Tutorial 2: Random Forest Regression

Tutorial 2: Random Forest Regression#

In this tutorial you will learn how to read and explore census data from the IPUMS USA database. IPUMS USA collects, preserves and harmonizes U.S. census microdata and provides easy access to this data with enhanced documentation. Data includes decennial censuses from 1790 to 2010 and American Community Surveys (ACS) from 2000 to the present. In this tutorial, you will learn how to set up a Random Forest model using real-world data.

Important before we start#

Make sure that you save this file before you continue, else you will lose everything. To do so, go to Bestand/File and click on Een kopie opslaan in Drive/Save a Copy on Drive!

Now, rename the file into Week2_Tutorial2.ipynb. You can do so by clicking on the name in the top of this screen.

Tutorial Outline

1. Introducing the packages
2. Importing the data
4. Dealing with missing values
5. Training the random forest model
6. Prediction with the random forest model
7. Evaluate performance
8. Parameter tuning
9. Feature importance

Learning Objectives#

Learn how to estimate a random forest model.
Deal with missing values in the model.
Evaluate performance of the random forest model.
Tuning the hyperparameters.

1. Introducing the packages#

Within this tutorial, we are going to make use of the following packages:

sklearn is an open source machine learning library that supports supervised and unsupervised learning. It also provides various tools for model fitting, data preprocessing, model selection, model evaluation, and many other utilities.

seaborn is a Python data visualization library based on matplotlib. It provides a high-level interface for drawing attractive and informative statistical graphics.

NumPy is a Python library that provides a multidimensional array object, various derived objects, and an assortment of routines for fast operations on arrays.

Pandas is an open source, BSD-licensed library providing high-performance, easy-to-use data structures and data analysis tools for the Python programming language.

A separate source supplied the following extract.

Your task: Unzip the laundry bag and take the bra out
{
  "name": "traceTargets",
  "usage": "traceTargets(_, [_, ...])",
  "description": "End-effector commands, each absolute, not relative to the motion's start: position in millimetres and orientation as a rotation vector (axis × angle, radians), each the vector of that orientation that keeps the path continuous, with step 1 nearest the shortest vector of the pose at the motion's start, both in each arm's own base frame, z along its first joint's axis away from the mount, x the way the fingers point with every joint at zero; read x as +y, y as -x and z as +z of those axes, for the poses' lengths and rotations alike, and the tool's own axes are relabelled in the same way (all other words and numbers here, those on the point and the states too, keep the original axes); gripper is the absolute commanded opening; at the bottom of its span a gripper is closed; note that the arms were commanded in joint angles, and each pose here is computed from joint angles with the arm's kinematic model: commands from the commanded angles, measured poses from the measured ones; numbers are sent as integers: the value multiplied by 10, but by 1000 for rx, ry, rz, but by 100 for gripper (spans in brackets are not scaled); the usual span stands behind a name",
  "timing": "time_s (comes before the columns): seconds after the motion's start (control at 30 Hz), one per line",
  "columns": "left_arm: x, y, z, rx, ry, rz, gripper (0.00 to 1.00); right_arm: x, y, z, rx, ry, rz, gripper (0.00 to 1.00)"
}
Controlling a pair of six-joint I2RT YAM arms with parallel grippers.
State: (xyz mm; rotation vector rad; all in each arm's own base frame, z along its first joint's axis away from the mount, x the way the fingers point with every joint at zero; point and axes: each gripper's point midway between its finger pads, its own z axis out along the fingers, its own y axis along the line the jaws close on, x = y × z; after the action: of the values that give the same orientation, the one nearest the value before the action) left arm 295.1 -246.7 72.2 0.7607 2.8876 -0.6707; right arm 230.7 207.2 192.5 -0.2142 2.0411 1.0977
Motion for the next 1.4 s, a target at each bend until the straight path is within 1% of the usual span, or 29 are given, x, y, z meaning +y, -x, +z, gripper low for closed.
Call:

Now we will import these packages in the cell below:

from sklearn.ensemble import RandomForestRegressor
from sklearn.model_selection import train_test_split
from sklearn.metrics import r2_score
from sklearn.metrics import mean_squared_error
from sklearn.tree import plot_tree
import seaborn as sns
import matplotlib.pyplot as plt
import numpy as np
import pandas as pd

pd.options.mode.chained_assignment = None
sns.set_style("whitegrid",{'axes.grid' : True})

2. Importing the data#

Let’s start again with reading the data. It is the dataset that we produced in the previous Tutorial.

data_in = pd.read_csv(r"https://github.com/ElcoK/BigData_AED/raw/main/week2/usadataforweek2tut2.csv")

And let’s have a look at the data once more:

data_in.head()

In the following line of code we drop duplicates based on the variable SERIAL. Remember that persons from the same household have the same SERIAL number.

data = data_in.drop_duplicates(subset='SERIAL', keep="first")

Question 1: Why do we only want to have one person per household in our random forest model?

3. Dealing with missing values#

In the following lines of code we try to estimate a random forest model, but we run into an error because we have missing values in the dataset.

We don’t estimate the random forest model on the entire dataset, but we split the dataset in a training and testing sample, because we want to train the model on the training dataset and to test model performance on the test dataset.

training_data, testing_data = train_test_split(data, test_size=0.3, random_state=25)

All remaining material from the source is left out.